Please copy each line of the records below that holds the word "waist".

(Records Opens)

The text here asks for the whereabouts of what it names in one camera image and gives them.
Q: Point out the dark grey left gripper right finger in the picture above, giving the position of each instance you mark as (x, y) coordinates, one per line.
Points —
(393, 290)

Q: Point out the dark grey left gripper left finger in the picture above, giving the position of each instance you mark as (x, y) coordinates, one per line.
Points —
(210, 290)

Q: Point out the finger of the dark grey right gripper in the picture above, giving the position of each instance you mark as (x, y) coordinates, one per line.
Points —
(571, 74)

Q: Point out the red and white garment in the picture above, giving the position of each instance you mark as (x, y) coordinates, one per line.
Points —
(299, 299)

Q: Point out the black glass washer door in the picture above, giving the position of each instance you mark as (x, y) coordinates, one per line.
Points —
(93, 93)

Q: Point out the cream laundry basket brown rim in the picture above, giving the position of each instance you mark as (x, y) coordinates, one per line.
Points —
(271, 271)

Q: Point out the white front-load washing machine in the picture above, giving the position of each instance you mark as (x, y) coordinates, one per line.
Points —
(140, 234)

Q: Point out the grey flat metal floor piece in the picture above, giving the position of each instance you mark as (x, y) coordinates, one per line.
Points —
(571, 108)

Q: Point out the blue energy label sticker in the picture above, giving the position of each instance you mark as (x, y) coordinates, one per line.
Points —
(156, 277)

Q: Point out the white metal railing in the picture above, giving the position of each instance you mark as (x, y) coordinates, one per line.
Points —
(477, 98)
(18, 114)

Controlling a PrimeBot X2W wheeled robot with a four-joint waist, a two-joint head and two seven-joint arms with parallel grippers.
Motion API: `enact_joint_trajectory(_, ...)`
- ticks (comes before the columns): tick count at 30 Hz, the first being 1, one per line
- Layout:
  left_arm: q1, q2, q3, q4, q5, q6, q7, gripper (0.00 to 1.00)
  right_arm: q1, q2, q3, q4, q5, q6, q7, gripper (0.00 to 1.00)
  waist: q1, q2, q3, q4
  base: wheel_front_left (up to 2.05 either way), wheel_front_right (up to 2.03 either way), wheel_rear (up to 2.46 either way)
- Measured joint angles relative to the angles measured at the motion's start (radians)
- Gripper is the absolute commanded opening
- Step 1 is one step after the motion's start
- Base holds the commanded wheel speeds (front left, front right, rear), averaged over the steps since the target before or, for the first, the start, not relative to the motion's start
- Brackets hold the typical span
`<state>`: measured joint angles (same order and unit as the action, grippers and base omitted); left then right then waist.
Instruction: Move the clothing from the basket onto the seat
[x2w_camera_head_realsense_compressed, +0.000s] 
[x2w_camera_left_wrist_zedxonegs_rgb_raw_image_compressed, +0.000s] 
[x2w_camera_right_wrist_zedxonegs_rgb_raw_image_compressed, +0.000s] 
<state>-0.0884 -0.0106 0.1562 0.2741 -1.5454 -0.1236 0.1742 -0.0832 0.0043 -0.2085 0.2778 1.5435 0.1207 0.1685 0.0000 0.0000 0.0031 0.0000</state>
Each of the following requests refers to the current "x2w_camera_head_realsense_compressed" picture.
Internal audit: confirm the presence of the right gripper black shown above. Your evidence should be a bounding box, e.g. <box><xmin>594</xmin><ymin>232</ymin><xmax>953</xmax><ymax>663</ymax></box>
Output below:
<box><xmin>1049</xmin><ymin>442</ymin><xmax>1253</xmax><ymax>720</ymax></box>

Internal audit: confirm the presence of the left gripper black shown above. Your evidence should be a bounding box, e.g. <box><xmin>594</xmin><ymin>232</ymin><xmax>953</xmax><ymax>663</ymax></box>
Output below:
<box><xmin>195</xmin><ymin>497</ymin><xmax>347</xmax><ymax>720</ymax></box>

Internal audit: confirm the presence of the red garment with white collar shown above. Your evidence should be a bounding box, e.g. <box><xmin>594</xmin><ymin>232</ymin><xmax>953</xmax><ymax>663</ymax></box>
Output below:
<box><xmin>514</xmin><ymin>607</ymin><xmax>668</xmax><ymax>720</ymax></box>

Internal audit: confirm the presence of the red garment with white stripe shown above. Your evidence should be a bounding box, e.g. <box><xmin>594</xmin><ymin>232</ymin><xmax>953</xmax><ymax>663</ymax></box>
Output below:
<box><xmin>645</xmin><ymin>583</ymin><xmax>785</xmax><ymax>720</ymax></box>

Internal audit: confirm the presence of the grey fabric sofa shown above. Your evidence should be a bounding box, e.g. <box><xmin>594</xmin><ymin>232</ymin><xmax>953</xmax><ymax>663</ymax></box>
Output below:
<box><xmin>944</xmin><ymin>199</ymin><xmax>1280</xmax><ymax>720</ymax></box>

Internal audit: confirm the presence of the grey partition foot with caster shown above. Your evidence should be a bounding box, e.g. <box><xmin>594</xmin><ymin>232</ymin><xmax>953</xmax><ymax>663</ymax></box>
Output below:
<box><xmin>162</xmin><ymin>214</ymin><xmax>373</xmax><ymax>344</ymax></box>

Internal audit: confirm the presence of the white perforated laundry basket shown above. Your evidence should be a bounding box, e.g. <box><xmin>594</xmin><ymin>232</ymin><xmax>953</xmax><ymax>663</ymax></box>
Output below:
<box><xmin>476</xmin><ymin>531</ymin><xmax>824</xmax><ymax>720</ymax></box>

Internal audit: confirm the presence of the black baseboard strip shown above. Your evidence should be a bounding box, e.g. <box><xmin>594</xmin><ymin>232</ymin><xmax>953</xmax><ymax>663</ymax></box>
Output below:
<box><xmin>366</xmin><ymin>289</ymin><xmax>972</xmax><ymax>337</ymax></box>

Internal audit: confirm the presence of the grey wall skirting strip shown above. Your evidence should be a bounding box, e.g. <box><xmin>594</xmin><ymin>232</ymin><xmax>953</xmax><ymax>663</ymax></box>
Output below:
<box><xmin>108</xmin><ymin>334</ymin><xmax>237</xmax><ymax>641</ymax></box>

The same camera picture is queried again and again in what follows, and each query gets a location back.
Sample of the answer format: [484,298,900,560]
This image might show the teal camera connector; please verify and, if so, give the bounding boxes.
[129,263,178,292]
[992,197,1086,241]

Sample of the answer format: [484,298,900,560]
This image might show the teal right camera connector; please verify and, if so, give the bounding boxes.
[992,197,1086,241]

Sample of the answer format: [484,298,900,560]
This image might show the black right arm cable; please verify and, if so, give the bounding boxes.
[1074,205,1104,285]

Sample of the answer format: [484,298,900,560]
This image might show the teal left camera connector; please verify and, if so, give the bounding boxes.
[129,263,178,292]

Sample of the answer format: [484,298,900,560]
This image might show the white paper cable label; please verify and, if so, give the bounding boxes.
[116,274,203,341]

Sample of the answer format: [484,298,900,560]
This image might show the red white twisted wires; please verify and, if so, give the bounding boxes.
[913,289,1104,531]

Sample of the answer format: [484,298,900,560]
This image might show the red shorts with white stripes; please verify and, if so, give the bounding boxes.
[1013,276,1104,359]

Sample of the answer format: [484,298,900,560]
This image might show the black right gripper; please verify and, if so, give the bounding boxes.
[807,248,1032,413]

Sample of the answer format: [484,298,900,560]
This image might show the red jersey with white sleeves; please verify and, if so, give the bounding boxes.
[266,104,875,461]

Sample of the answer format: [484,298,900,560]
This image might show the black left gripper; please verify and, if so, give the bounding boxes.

(Records Closes)

Solved problem —
Controlling a PrimeBot X2W wheeled robot with a four-joint waist, a two-joint head and two seven-joint arms with parallel grippers.
  waist: q1, q2, q3, q4
`<state>`: measured joint angles (same order and unit as the action, grippers and base omitted); left then right then waist.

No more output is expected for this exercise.